* **Exercise instructions**
Find the line containing "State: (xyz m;" in the entries below. Restate it and each line after it, word for word, up to and including the line containing "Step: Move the".

* **Raw data**
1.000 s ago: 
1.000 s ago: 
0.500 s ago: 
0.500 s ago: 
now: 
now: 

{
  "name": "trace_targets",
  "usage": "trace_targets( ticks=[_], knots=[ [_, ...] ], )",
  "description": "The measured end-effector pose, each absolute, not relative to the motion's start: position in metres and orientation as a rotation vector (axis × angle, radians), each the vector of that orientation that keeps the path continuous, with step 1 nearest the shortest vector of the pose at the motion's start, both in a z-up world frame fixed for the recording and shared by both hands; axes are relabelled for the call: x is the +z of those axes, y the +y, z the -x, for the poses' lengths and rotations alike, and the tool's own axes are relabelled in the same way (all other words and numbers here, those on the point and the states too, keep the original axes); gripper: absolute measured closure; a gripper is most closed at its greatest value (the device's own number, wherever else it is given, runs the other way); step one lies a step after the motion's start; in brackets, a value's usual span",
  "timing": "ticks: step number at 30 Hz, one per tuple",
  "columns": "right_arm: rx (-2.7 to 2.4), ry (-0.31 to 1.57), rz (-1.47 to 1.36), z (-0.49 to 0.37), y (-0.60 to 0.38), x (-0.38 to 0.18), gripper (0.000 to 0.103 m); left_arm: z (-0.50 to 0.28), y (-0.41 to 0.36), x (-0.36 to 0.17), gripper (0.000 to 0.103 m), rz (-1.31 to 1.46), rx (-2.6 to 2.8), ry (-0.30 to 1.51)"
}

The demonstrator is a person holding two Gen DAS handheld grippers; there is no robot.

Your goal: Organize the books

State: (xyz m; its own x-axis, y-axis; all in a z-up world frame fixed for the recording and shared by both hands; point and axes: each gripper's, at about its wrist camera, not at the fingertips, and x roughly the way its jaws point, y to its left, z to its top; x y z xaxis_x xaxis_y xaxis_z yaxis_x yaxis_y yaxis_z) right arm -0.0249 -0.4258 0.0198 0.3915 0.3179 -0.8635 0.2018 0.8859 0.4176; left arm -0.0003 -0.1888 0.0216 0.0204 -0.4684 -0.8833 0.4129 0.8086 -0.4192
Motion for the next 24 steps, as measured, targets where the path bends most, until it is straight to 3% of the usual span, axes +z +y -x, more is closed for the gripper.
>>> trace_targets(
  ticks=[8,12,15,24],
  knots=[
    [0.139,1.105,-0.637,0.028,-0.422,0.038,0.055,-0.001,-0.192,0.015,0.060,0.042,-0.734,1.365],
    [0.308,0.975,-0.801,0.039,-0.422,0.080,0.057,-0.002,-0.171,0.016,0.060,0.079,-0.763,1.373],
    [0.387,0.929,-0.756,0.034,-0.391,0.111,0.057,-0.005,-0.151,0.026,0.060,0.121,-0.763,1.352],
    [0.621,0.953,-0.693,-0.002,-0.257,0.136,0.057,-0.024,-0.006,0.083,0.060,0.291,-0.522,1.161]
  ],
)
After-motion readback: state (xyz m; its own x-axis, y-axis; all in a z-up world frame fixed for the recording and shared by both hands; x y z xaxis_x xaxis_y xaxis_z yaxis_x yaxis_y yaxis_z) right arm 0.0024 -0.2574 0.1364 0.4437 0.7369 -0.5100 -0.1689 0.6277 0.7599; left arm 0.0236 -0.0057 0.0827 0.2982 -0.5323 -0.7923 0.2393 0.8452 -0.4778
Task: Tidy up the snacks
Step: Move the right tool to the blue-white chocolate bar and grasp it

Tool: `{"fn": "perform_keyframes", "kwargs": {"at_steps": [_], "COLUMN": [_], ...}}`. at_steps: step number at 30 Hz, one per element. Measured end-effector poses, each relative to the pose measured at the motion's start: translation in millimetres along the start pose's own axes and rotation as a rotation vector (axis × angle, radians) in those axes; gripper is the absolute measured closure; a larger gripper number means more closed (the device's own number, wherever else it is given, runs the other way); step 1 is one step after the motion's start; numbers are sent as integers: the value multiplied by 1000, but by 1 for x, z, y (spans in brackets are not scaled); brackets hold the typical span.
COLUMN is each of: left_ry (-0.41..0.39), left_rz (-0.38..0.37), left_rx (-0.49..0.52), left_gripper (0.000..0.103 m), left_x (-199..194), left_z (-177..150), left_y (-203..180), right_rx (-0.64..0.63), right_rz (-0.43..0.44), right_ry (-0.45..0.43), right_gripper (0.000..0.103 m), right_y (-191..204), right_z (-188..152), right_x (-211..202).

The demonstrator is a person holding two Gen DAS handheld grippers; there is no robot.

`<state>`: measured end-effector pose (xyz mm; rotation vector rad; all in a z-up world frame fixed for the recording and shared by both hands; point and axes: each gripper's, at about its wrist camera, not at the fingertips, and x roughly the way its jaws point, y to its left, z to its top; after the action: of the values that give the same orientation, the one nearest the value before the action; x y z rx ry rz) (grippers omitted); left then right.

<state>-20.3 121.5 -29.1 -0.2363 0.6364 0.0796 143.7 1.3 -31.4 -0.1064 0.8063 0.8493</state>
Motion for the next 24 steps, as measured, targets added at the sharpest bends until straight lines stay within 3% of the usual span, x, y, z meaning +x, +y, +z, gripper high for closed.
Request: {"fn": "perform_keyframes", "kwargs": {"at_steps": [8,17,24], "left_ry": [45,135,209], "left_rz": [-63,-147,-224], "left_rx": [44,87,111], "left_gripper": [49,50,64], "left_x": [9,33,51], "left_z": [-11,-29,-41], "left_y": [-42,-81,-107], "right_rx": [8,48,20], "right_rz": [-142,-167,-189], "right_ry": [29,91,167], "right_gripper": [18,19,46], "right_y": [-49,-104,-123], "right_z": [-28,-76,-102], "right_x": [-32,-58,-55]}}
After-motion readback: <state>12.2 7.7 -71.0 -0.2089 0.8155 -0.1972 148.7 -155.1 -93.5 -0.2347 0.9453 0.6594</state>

* **Solution to this exercise**
State: (xyz m; its own x-axis, y-axis; all in a z-up world frame fixed for the recording and shared by both hands; point and axes: each gripper's, at about its wrist camera, not at the fingertips, and x roughly the way its jaws point, y to its left, z to its top; x y z xaxis_x xaxis_y xaxis_z yaxis_x yaxis_y yaxis_z) right arm -0.0249 -0.4258 0.0198 0.3915 0.3179 -0.8635 0.2018 0.8859 0.4176; left arm -0.0003 -0.1888 0.0216 0.0204 -0.4684 -0.8833 0.4129 0.8086 -0.4192
Motion for the next 24 steps, as measured, targets where the path bends most, until it is straight to 3% of the usual span, axes +z +y -x, more is closed for the gripper.
>>> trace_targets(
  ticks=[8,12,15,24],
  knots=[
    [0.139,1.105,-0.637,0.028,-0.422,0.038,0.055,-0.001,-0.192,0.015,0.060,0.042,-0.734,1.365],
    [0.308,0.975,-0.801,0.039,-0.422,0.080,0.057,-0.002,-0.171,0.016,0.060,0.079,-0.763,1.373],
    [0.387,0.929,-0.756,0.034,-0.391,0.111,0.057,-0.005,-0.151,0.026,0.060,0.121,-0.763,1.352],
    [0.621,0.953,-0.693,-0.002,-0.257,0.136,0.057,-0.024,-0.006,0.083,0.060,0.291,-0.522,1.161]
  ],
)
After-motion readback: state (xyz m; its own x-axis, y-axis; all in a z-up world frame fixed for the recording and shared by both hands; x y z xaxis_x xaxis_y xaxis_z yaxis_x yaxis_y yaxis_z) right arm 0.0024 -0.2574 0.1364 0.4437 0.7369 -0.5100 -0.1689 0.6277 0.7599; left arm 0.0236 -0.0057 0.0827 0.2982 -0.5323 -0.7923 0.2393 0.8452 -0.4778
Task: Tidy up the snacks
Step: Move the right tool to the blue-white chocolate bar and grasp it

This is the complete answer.